En France, le gouvernement a affirmé qu’il n’existe pas de risque de pénurie de carburant malgré les tensions au Moyen-Orient. L’exécutif a tenu ces propos ce jeudi 30 avril 2026, dans un contexte de hausse des inquiétudes sur les marchés de l’énergie. La porte-parole du gouvernement et ministre chargée de l’Énergie, Maud Bregeon, a indiqué que seulement 4 % des stations-service rencontrent des difficultés d’approvisionnement. Elle a précisé que ce niveau reste habituel et ne traduit pas une situation de crise.

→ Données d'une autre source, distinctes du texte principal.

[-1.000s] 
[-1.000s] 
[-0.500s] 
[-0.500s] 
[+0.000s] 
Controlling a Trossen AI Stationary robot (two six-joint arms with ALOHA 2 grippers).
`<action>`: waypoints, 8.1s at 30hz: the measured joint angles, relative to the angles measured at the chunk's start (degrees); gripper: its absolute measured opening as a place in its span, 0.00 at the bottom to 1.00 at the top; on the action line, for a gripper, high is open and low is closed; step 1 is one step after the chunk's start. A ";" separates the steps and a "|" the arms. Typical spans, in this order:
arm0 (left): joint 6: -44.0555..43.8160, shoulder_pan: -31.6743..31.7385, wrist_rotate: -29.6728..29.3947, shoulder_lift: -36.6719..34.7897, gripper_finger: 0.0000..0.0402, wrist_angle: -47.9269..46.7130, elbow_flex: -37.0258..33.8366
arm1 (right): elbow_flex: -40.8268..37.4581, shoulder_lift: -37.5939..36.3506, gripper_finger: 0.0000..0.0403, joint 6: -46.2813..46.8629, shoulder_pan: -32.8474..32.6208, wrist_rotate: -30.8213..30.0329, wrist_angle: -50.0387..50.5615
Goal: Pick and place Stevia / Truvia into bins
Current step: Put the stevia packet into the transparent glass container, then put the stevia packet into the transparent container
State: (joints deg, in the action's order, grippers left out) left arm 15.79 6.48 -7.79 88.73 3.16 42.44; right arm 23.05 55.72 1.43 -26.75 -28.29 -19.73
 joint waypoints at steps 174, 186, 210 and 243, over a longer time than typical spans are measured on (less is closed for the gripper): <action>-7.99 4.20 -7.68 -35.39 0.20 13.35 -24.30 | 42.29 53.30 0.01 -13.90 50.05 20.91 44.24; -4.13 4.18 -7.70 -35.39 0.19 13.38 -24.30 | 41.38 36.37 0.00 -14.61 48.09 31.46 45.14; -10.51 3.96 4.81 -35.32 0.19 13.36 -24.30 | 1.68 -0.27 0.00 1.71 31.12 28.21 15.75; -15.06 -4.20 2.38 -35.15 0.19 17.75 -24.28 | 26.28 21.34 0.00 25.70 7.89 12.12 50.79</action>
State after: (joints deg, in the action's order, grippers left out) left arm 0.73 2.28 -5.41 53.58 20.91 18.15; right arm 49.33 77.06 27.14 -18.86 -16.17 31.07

Les autorités ont également mis en avant l’existence de stocks stratégiques importants. La France dispose d’environ 100 millions de barils en réserve, soit plus de trois mois de consommation. À ce stade, moins de 2 % de ces stocks ont été utilisés, un volume jugé limité par le gouvernement.
Dans le même temps, l’exécutif a demandé au groupe TotalEnergies de prolonger le plafonnement des prix des carburants. Le gouvernement a insisté sur la nécessité de maintenir ce dispositif afin de protéger le pouvoir d’achat des ménages.
La ministre a aussi averti que les effets du conflit international pourraient se prolonger sur les prix, même en cas d’apaisement rapide. Elle a souligné que les marchés de l’énergie réagissent avec retard aux évolutions géopolitiques.
TotalEnergies a, de son côté, défendu ses résultats financiers, marqués par une forte hausse de ses bénéfices au premier trimestre. Le groupe a mis en avant ses investissements mondiaux et ses engagements dans la transition énergétique.
Le débat sur les « superprofits » a été relancé, certains responsables politiques appelant à une redistribution partielle des gains réalisés dans un contexte de prix élevés. Le groupe rappelle toutefois qu’il contribue déjà à l’effort fiscal et au plafonnement des prix à la pompe.